Last year, with help from friends, family and the community, Bailey’s ‘B’ Team raised about $1,100 for the walk. Murphy said she is hoping to exceed that with the help of the 5K.
“I would like to have 100 runners that day, or walkers, because $2,000 would be awesome,” Murphy said.
Even though Bailey has grown up saying no to “itchy foods,” as the family calls them, staying away from milk and peanut products requires constant diligence and planning ahead, Murphy said.
“If a person took a day and just read labels and tried to avoid one allergen, they’d be surprised how many things have (the allergen) in there,” she said.
For the Murphys, it took awhile to find a bread and a butter that didn’t have milk. She is still searching for a cheese. Even vegan cheeses, Murphy said, still contain some milk.

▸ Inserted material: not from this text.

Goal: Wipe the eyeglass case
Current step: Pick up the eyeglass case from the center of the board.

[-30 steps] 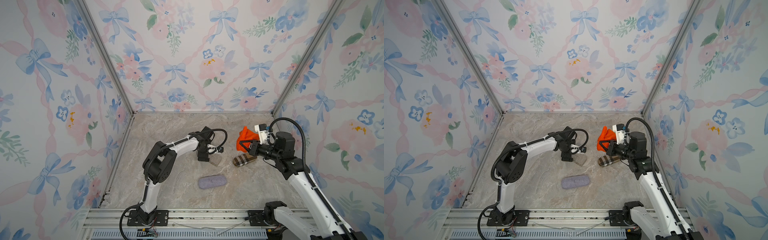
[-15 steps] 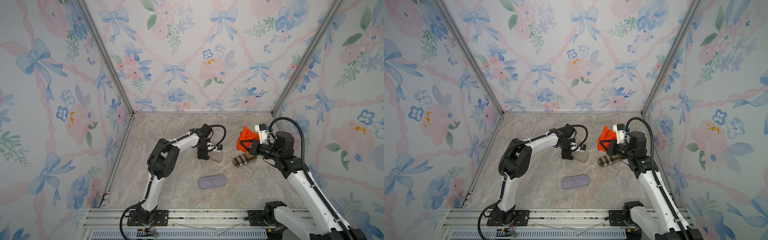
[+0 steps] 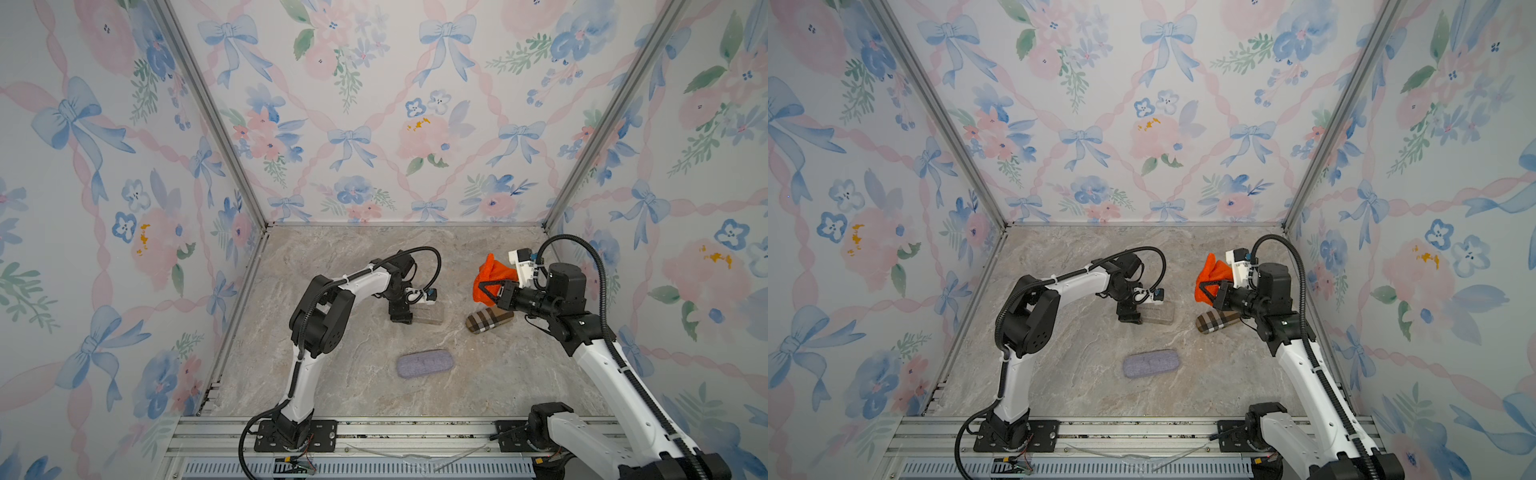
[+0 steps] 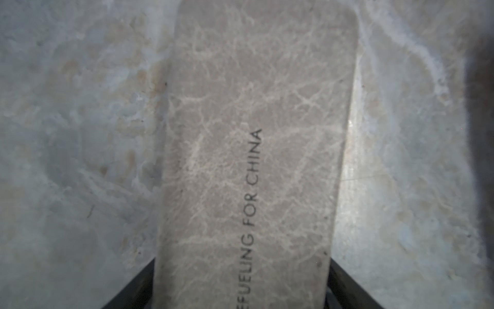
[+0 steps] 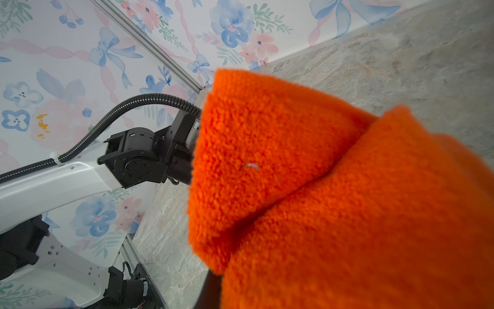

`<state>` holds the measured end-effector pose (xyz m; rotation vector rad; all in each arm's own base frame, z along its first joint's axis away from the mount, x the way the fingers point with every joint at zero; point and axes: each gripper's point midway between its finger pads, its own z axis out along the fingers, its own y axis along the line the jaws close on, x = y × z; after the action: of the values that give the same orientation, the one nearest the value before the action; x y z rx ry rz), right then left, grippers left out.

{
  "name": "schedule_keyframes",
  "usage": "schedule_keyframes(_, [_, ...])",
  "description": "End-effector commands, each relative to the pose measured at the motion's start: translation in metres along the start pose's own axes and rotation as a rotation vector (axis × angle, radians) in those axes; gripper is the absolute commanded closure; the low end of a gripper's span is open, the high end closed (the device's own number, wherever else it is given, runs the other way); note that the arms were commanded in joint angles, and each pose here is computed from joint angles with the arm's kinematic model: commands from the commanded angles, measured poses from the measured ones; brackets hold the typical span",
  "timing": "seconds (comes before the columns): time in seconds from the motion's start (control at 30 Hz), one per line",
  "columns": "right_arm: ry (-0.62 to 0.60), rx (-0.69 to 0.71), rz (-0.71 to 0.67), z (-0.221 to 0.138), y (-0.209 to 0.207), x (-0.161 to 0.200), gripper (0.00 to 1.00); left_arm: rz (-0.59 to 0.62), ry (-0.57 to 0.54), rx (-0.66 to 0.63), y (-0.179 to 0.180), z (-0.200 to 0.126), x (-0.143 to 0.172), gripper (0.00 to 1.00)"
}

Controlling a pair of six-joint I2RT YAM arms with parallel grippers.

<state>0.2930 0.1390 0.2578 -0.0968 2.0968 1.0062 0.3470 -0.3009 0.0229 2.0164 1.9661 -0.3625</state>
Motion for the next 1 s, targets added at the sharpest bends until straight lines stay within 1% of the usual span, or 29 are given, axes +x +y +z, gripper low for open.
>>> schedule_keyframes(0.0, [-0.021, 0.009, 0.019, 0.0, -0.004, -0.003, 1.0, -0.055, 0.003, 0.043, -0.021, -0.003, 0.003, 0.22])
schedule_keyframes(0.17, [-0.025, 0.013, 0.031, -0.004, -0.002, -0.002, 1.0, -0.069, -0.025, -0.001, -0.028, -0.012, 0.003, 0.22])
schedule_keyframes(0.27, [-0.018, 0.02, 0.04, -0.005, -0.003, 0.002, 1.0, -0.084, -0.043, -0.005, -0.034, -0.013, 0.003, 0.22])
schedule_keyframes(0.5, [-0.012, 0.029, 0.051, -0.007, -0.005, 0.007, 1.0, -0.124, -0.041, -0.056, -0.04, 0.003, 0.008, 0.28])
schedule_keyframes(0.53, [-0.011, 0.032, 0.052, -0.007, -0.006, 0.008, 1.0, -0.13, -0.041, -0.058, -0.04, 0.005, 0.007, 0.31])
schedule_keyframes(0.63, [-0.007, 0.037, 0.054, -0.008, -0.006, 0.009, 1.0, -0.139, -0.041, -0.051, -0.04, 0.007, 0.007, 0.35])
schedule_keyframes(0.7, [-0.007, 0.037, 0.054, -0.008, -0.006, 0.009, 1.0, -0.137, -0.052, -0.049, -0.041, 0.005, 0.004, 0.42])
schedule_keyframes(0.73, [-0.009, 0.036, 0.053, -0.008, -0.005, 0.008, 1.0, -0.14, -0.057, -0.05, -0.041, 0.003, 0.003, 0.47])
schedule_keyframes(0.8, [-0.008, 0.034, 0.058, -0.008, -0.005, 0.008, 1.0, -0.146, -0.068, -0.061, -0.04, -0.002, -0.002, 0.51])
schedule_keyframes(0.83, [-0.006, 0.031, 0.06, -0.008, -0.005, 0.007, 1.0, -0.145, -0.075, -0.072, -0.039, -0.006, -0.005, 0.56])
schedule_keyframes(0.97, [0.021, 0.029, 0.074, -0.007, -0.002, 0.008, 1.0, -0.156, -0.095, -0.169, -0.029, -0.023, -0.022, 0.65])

“I want to try to help a mom sooner,” Murphy said. “It’s hard when you first discover (the allergy). You’re just overwhelmed with, ‘What do I feed them?’”
Murphy has also started a Facebook page called Food Allergy Families. She said the site is a place to post info about food allergies and helpful tips about different foods children can eat. It is also a means of support and venting frustrations, Murphy said.